*ASSIGNMENT:*
Please report each line in the material below that includes "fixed".

*INFORMATION SUPPLIED:*
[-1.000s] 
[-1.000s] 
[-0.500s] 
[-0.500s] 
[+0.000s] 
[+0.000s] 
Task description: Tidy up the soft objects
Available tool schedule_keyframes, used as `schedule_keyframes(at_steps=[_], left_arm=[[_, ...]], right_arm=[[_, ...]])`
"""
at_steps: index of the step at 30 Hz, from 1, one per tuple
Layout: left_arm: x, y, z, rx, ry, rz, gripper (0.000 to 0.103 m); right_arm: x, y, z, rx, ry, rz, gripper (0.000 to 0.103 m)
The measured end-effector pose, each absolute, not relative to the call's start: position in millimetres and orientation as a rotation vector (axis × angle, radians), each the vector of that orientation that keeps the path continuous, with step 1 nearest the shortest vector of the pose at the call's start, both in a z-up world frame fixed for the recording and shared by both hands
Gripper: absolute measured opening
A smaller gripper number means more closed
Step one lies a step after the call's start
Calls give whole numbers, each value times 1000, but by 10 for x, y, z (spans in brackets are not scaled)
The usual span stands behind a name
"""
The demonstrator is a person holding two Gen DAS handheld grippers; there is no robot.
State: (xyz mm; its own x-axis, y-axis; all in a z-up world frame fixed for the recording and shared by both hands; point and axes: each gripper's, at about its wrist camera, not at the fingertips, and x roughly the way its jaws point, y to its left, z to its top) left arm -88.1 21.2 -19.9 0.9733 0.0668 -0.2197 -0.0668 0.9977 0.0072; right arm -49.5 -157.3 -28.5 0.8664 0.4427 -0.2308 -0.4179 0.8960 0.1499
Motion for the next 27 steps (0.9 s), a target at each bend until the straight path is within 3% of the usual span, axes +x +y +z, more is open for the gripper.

*REPLY TO THE TASK:*
The measured end-effector pose, each absolute, not relative to the call's start: position in millimetres and orientation as a rotation vector (axis × angle, radians), each the vector of that orientation that keeps the path continuous, with step 1 nearest the shortest vector of the pose at the call's start, both in a z-up world frame fixed for the recording and shared by both hands
State: (xyz mm; its own x-axis, y-axis; all in a z-up world frame fixed for the recording and shared by both hands; point and axes: each gripper's, at about its wrist camera, not at the fingertips, and x roughly the way its jaws point, y to its left, z to its top) left arm -88.1 21.2 -19.9 0.9733 0.0668 -0.2197 -0.0668 0.9977 0.0072; right arm -49.5 -157.3 -28.5 0.8664 0.4427 -0.2308 -0.4179 0.8960 0.1499

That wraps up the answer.